Immediately following Pakistan's independence in 1947, Begum Sulaiman, in order to assist her father's efforts of promoting Hindu-Muslim harmony, made it her special concern to study the grievances of the Muslim minority in India and bring their plight to the attention of the authorities as well as seek redress for them.

Begum Sulaiman, after moving to Pakistan in 1948, worked with the refugees migrating from India to Pakistan to better their condition. When her father, a widower, became Prime Minister of Pakistan in 1956, Begum Sulaiman acted as his hostess, accompanying him during his state visits in the US (Summer 1957) and China (October 1956).

She was the president of the Society for the Rehabilitation of Crippled Children, Karachi.

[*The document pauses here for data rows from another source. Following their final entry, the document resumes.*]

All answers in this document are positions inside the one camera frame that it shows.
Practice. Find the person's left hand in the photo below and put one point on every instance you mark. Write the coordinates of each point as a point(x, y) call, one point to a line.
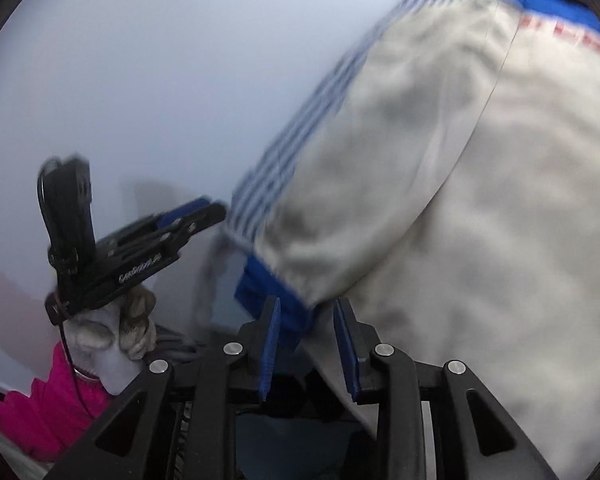
point(100, 332)

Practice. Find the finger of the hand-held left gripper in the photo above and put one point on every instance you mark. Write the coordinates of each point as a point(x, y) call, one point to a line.
point(192, 207)
point(205, 217)

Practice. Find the beige shorts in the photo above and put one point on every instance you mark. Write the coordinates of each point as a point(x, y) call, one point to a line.
point(430, 220)

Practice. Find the person's left forearm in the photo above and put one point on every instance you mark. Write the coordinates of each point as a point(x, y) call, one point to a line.
point(45, 410)

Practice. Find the dark striped clothing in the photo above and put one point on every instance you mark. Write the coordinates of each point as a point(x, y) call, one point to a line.
point(177, 347)

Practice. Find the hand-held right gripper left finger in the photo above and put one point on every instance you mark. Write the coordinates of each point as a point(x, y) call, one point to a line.
point(269, 350)

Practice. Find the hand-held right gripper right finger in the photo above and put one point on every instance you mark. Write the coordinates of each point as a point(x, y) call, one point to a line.
point(347, 360)

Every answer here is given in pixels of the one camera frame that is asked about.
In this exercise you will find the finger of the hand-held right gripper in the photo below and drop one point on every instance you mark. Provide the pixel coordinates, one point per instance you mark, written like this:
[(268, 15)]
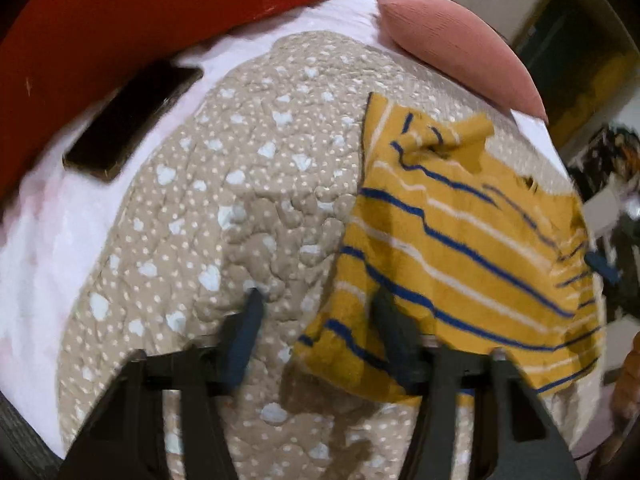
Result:
[(602, 266)]

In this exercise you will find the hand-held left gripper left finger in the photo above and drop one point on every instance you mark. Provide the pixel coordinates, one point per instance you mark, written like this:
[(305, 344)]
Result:
[(246, 332)]

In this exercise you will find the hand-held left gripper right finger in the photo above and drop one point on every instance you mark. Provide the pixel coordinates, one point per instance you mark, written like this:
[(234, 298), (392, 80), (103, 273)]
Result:
[(395, 335)]

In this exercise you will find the yellow striped small shirt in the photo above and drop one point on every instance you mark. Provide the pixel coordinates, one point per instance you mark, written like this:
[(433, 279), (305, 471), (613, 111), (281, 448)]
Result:
[(450, 260)]

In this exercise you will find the person's right hand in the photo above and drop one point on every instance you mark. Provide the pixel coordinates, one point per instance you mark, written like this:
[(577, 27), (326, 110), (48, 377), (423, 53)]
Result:
[(627, 385)]

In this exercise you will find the beige dotted quilted mat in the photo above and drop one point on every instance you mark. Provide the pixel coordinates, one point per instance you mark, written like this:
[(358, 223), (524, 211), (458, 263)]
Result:
[(260, 220)]

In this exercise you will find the white bed sheet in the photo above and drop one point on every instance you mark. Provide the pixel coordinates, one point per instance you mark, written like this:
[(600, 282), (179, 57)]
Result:
[(60, 240)]

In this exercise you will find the black smartphone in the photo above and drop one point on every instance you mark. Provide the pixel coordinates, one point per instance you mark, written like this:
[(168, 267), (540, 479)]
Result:
[(131, 119)]

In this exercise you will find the pink pillow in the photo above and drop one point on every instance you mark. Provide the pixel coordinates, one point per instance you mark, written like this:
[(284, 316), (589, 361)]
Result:
[(462, 55)]

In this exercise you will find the red pillow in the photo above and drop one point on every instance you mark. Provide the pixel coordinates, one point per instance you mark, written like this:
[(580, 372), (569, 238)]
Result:
[(115, 25)]

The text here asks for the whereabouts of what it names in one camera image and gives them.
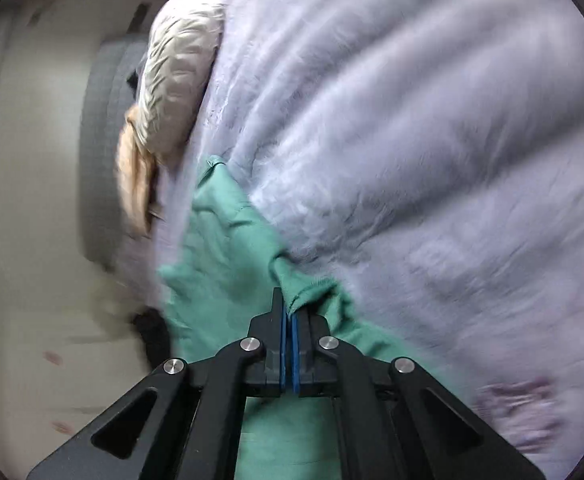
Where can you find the cream quilted pillow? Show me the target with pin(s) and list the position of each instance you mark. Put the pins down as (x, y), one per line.
(177, 75)

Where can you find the tan cloth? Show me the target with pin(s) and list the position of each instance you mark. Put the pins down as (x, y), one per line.
(132, 175)

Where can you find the green garment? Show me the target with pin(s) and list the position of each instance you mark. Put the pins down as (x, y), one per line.
(222, 270)

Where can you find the lavender fleece blanket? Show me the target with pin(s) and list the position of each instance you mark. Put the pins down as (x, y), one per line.
(397, 135)

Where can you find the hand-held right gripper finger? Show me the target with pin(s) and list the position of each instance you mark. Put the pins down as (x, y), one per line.
(283, 355)
(295, 355)

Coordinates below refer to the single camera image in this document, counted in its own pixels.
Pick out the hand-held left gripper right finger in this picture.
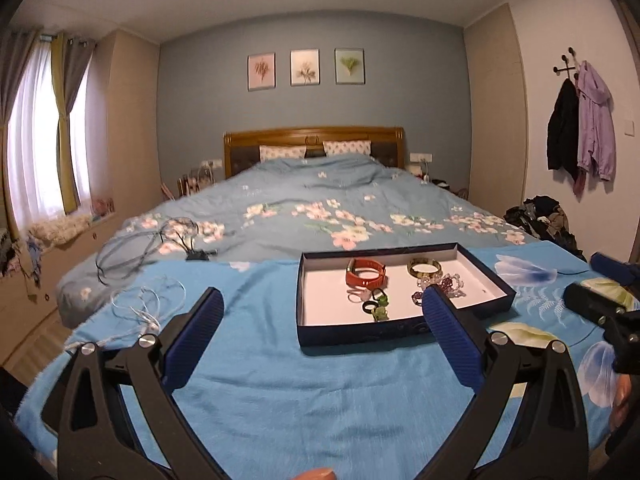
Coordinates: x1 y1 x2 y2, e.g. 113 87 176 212
420 285 591 480

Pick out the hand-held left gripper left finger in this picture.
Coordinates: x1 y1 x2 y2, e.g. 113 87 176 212
57 287 225 480

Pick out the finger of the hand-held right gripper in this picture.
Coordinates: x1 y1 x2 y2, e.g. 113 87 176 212
590 252 640 286
564 282 640 328

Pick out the purple bead bracelet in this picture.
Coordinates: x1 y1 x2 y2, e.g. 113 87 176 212
411 281 467 307

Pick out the clear bead bracelet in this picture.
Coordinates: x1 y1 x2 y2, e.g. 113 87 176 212
417 272 466 293

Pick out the navy box with white inside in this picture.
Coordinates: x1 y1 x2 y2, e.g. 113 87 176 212
296 242 517 348

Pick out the person's right hand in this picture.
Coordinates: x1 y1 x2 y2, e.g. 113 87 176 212
611 372 640 433

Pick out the tortoiseshell bangle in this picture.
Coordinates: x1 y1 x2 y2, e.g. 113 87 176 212
407 256 443 278

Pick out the pile of dark clothes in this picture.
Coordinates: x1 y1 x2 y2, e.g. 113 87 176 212
502 195 583 261

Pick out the orange smartwatch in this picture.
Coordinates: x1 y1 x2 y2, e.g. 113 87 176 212
345 257 388 292

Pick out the light blue flower-print blanket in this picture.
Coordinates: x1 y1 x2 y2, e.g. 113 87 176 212
15 240 640 480

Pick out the purple jacket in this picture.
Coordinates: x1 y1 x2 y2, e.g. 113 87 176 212
572 60 617 198

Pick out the black jacket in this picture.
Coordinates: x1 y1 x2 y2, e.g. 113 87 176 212
546 77 581 181

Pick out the cluttered bedside table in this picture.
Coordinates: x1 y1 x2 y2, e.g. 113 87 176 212
177 169 221 196
415 162 471 196

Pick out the beige window seat cabinet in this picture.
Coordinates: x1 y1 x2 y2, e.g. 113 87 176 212
0 210 126 361

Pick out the fluffy cream cushion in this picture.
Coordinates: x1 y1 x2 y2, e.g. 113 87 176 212
27 214 93 248

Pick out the blue floral duvet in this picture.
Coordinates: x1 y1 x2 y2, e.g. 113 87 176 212
56 154 543 326

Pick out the patterned cloth pile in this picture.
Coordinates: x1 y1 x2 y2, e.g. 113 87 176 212
0 227 43 306

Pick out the beige wardrobe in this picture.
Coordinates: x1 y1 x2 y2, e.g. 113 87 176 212
462 2 528 218
90 29 166 221

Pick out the dotted white pillow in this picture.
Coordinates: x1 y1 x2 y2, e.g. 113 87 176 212
259 144 307 160
322 140 372 157

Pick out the wooden headboard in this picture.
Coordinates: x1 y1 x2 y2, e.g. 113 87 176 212
223 126 405 179

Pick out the white sheer curtain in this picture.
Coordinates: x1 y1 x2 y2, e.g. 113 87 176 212
5 45 91 226

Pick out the grey and yellow curtain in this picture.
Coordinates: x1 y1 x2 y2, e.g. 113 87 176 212
50 32 96 216
0 30 41 241

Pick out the framed pink plant picture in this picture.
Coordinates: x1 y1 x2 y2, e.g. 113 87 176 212
247 52 277 92

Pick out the framed beige plant picture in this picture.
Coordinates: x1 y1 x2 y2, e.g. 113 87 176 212
290 49 321 87

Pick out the framed green plant picture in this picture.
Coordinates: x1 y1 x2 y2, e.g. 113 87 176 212
334 48 366 85

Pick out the white thin cable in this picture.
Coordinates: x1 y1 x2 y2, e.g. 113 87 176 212
110 275 186 341

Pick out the black cable bundle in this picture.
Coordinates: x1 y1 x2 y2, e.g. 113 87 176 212
95 216 221 286

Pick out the black wall coat rack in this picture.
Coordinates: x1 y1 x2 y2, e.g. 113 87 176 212
552 47 581 81

Among her many other social activities, she was president of the Refugee Co-Ordinating Council; president of the Pakistan Guild Welfare Council, Karachi section; vice president of the Adult Blind Center; vice president of the All Pakistan Child Welfare Council, member of the executive body of the National Council Social Works, member of the executive body of the Pakistan Red Cross and district commissioner of the Girl Guides Association of Karachi.